If anyone says they chose not to have children because the world is already overpopulated, because the world doesn't need any more children, I don't buy it. I also didn't buy it when my friend who has six children said the country
needed more children because “otherwise who is going to pay for our retirement?” If a decision really is made, it's telescopically micro, not macro. For instance, I did believe a different friend who said he'd never wanted to have a child because he thought it unfair—unkind—to inflict consciousness on another being.

One mother said to me, “I don't know how you can choose to be pregnant. Our kids weren't planned. I wouldn't have had the courage.” My response: “With IVF—you have to choose.”

The titanium hook: I only need one and it could be the next one.

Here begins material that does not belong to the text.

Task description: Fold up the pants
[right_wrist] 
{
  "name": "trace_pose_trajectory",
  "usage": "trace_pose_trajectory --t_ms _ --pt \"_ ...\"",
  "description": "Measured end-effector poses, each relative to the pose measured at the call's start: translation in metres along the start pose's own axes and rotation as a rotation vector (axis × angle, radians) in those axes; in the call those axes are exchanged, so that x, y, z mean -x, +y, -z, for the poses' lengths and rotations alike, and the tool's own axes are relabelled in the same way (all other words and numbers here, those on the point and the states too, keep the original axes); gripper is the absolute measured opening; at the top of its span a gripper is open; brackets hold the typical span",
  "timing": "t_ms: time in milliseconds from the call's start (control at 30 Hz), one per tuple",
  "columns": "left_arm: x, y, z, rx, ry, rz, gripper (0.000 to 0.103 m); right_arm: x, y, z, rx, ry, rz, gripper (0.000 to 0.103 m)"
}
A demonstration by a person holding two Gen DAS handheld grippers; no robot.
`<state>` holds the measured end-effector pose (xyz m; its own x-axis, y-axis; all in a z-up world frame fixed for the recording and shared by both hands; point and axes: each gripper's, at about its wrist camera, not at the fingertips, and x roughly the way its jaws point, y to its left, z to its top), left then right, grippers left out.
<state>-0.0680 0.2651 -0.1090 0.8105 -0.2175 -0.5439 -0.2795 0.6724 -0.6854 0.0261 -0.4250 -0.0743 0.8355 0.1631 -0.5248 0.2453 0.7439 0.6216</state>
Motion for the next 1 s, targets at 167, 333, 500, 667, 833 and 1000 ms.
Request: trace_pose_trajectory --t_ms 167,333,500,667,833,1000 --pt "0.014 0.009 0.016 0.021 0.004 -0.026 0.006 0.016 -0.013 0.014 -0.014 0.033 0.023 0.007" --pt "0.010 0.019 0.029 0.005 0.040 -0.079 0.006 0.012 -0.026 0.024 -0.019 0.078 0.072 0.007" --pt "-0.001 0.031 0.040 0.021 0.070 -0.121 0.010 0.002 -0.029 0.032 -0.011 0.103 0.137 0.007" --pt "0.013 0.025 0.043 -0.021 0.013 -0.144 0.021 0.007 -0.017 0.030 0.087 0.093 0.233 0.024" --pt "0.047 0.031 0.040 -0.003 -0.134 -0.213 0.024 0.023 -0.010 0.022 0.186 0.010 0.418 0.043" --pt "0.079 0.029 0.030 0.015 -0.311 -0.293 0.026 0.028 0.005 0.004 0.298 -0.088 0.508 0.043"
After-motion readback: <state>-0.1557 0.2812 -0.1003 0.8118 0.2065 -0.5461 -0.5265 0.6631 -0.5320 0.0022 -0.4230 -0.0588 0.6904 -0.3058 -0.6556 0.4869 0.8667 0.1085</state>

I weighed myself down with more hormones. The scan showed nine large follicles. And a blood test revealed that once again my progesterone was high and the possibility of a fresh transfer was thrown in doubt. “I can only advise what I'd do myself,” said the doctor. “If you say you want to go ahead I'll still treat you.” I chose to wait for a frozen transfer, as I'd done before. The run sheet: seven eggs were collected of which six were
mature. Only three fertilized overnight. And by Day 3 of the countdown all three embryos were still going strong, which raised the exciting prospect that for the first time I might be lucky enough to get more than one embryo worthy of being transferred. How eager I was to fan the flame of hope. More than one viable embryo! Blessed bounty! I remember I received the good news when I ducked out of an actors' workshop that I was auditing. Earlier in the day the acting coach—a man—had stopped a 20-something actress midway through her scene. “I can't hear you! Speak up! As a woman you can have a voice, you're not a child or a girl! Listen to this—women are allowed to have more power! Women are more powerful than men because they carry children!” I knew the coach was well-intended but his pep talk made my skin crawl. On Day 5 I called the lab for an update. An assistant said my results weren't ready yet because “we're busy assessing our patients.” How strange: I wasn't sure if she meant the embryos themselves were her patients. Perhaps she did. That afternoon I got a call back: I had one early blastocyst, Grade B, and a morula that wouldn't survive the thaw, and the third embryo had stopped developing altogether on Day 3. So they froze the blastocyst.